Monday, October 13, 2014

In a public hospital emergency department, 3am

The cubicle is clean and off white, the floor speckled with grey mica. I'm half reclined in the bed, hospital gown and baby blue pyjama pants tucked under a thin woolen blanket, but it's not really cold, or at least I'm not feeling that way. I feel distrait - well, why else would I be here, at this witching hour? - but not cold, not that.

We're not long back from x-ray, where I wrapped my arms, lover-like, around a chest radiography machine and took deep breaths on command for the radiographer. My friend, who's brought me here, is sitting on the chair, as we exchange low-voiced remarks about family, mutual friends, my children, our work, our states of being, sickness, the heart-deep longing to be well. She's tired, I can see, but unflagging. I think to myself, greater love hath no one than this, that they should sit in an emergency cubicle all night for their friend.

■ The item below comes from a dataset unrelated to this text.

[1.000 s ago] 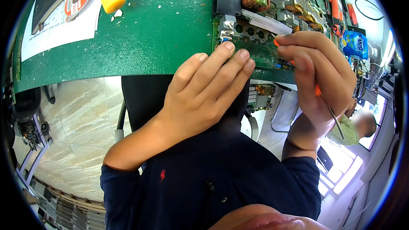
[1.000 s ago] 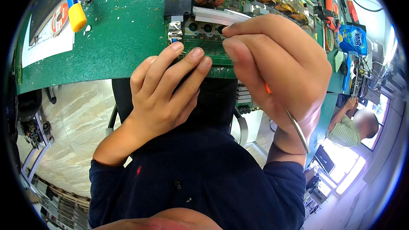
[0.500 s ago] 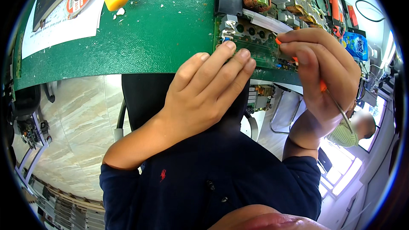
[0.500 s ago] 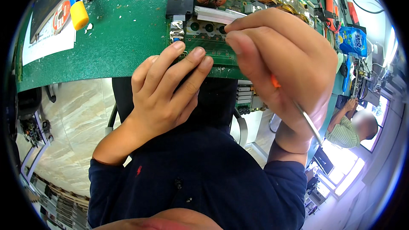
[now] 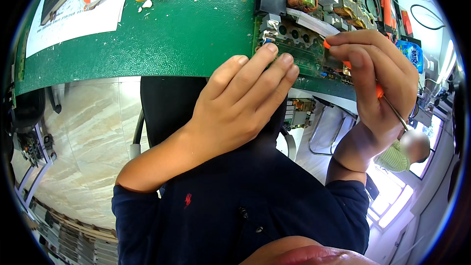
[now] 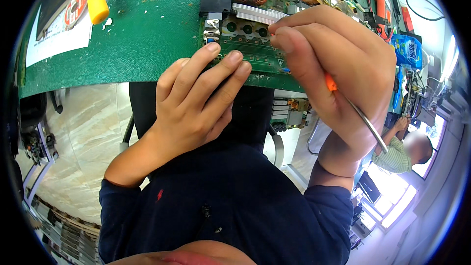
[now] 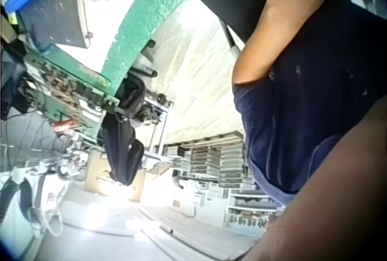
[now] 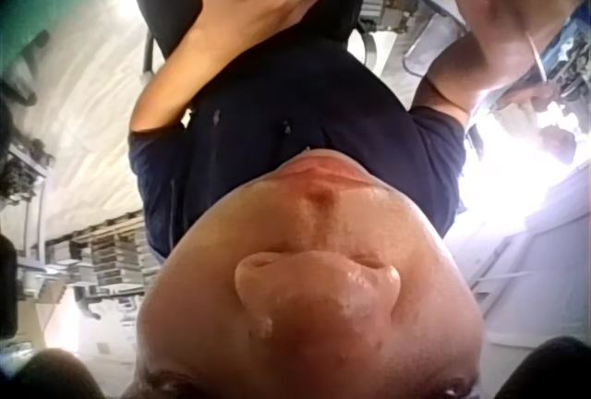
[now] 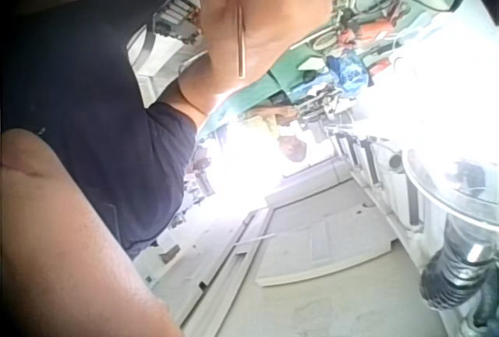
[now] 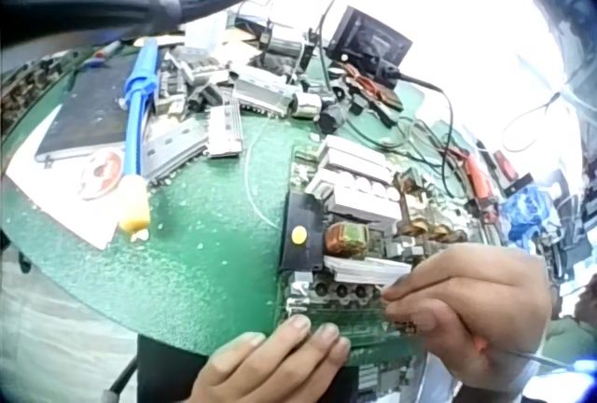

I can hear various machines doing their pip-pip squeeeeeeal in the cubicles all around us. My own monitor, which is just an oxygen reader and a blood pressure cuff, is quiescient - everything is as it ought to be, no need for alarms. I am tired, but not sleepy - I'm well beyond that. My hands and legs hurt as great deal.

"I've been very good, and now I want to go outside and have a smoke. No, TWO smokes!" declaims a hoarse voice two cubicles down. "You need to come outside with me while I ..." Her voice trails off into a paroxsym of coughing that sounds like a lung is going to appear on the floor momentarily. I can't hear the nurse's soft-voiced reply, but we hear well enough her riposte: "I CAN'T stop smoking so forget about that. Anyway, I want to be discharged to home. I want to go home!"

Her voice is hectoring and aggressive, but as she marches, pink-dressing-gowned and dry-haired, past our cubicle, the nurse trailing at her heels, I can hear the fear and longing in it too, the desire to be away from this place, kind as it is, necessary as it is. In the nurses' central glass box, I see someone lift the phone and ask quietly for security to attend.

Somewhere, quite remote, a baby wails. It sounds as thin and high as a Siamese cat, and is quickly stilled.

A nurse is quizzing an older man on his pains. "Did it feel like squeezing? Or stabbing? Or -"

"Yes, yes," he says, his voice unutterably weary. "All those things. All those things".

"Well, I think you had better have an angiogram to be sure -"

We've left the cubicle curtain open, the better to accommodate my claustrophobia and to allow ourselves to feel part of the flow of this place. We've seen several patients come through - like animals to the Ark, they are almost all two by two, a patient and a carer. A young couple, holding hands, looking anxious, but no real way to tell which is the sick one. A woman with a badly bleeding hand, paced by a grim-looking middle aged man. An exhausted-looking woman of about my age, carrying a girl of maybe 6 or 7 who's croupy cough cuts the night.

"I think we shouldn't have come", I say. "I think -"

"We're here now," says my friend. "Let's see what the doctor says."

Like summoning a genie, Dr M appears - short, friendly, remarkably cheerful for a woman who's been dealing with the sick for the past umpteen hours. She talks to me, listens to my chest, and asks the nurse to run a quick ecg trace to ensure my heart is working as it should. (It is). Then she gently, matter-of-factly explains that I have had a severe panic attack; that it isn't my fault or my doing, and that they must always be checked out; that my lungs and heart are very healthy and that I may need to talk to my own doctor about what she is fairly confident is advanced treatment-worthy anxiety and depression, which may or may not co-exist with the CFS I may or may not have.

I am not surprised, or even upset. If anything, it's a relief, to give the dog a name.

As we gather our things and go, we pass an elderly lady sitting straight in the chair of her cubicle, hospital gown on, wispy scant hair feathered across her pink head. Her eyes are very dark brown, and look directly at me. I instruct my mouth to form a smile, and I see her lips move as she inclines her head gravely.

Later, drifting into exhausted sleep in my own bed, I think she might have told me that dawn was not far away.